With tracks recorded between 1917 and 1959, Where Will You Be Christmas Day? mixes secular and sacred Christmas music of widely varied styles: Blues legend Leroy Carr answers the album’s titular question on Track 18 (“Christmas In Jail—Ain’t That a Pain”); Fiddlin’ John Carson and His Virginia Reelers offer a shot of Yuletide bluegrass with “Christmas Time Will Soon Be Over”; Italian bagpipes lend a wistful air to Pasquale Feis’ “Tu Scendi Dalle Stelle (Pastorale Di Natale)”; and Lord Beginner’s “Christmas Morning the Rum Had Me Yawning,” recorded in Trinidad, offers a calypso-themed Noel. The artists are similarly varied, mixing legends—Carr, Lightnin’ Hopkins, and Bessie Smith—with more obscure performers such as the Alabama Sacred Harp Singers.

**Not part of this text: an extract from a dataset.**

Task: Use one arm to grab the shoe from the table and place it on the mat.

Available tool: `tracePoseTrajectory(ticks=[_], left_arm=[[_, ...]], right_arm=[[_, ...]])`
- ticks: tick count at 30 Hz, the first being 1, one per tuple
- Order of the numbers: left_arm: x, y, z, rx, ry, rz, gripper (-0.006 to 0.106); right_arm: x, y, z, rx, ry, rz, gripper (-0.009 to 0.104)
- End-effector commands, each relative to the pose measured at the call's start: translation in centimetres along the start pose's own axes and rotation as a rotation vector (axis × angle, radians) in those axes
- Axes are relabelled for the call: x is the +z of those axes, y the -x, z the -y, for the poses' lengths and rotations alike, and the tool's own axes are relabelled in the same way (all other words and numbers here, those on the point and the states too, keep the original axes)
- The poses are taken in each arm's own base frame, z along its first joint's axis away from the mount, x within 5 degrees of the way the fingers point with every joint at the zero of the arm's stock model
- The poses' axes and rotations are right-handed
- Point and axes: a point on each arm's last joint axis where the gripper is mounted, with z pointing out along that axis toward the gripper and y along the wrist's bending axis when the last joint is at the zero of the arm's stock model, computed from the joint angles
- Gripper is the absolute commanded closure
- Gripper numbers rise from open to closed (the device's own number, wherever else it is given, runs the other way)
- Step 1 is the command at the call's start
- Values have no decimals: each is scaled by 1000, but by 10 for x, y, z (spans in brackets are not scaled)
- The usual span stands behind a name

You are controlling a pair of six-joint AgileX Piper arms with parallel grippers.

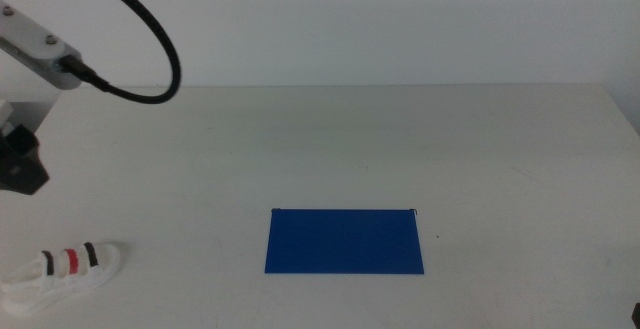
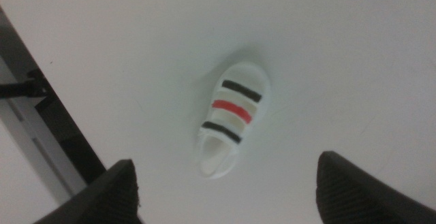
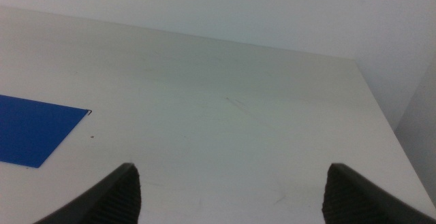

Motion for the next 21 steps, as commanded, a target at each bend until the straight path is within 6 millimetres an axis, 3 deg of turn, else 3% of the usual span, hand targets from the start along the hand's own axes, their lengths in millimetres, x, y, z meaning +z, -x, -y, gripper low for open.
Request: tracePoseTrajectory(ticks=[1,10,21], left_arm=[[-9,-1,-9,46,-23,-19,13],[18,-13,-40,263,-123,-28,13],[80,-26,-40,380,-302,-160,13]], right_arm=[[0,5,0,-21,-3,64,17],[0,5,0,-21,-3,64,17],[0,5,0,-21,-3,64,17]])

The eclectic results reflect Spottswood’s interest in music recorded between the wars—particularly the ’20s, when, he says, a still-young recording industry captured a “wonderful, kaleidoscopic melange” of sounds from around the world and wasn’t yet preoccupied with trying to smooth them out for mainstream palatability.

“It’s one delightful surprise after another….Nobody was even thinking about homogenizing all that music in those days,” he says. “It came rapidly enough, but it was nice while it lasted.”

And it will last a little longer: Where Will You Be Christmas Day? is just the first in a projected series of Dust-to-Digital compilations culled from Spottswood’s broadcasts. Next in line is a set of maternal tunes for Mother’s Day, which the label plans to release next year. According to Ledbetter, collections of music appropriate to Labor Day or the Fourth of July are future possibilities as well.

“We’re probably going to do, like, one a year,” Ledbetter says, “and just keep going till we run out of holidays.”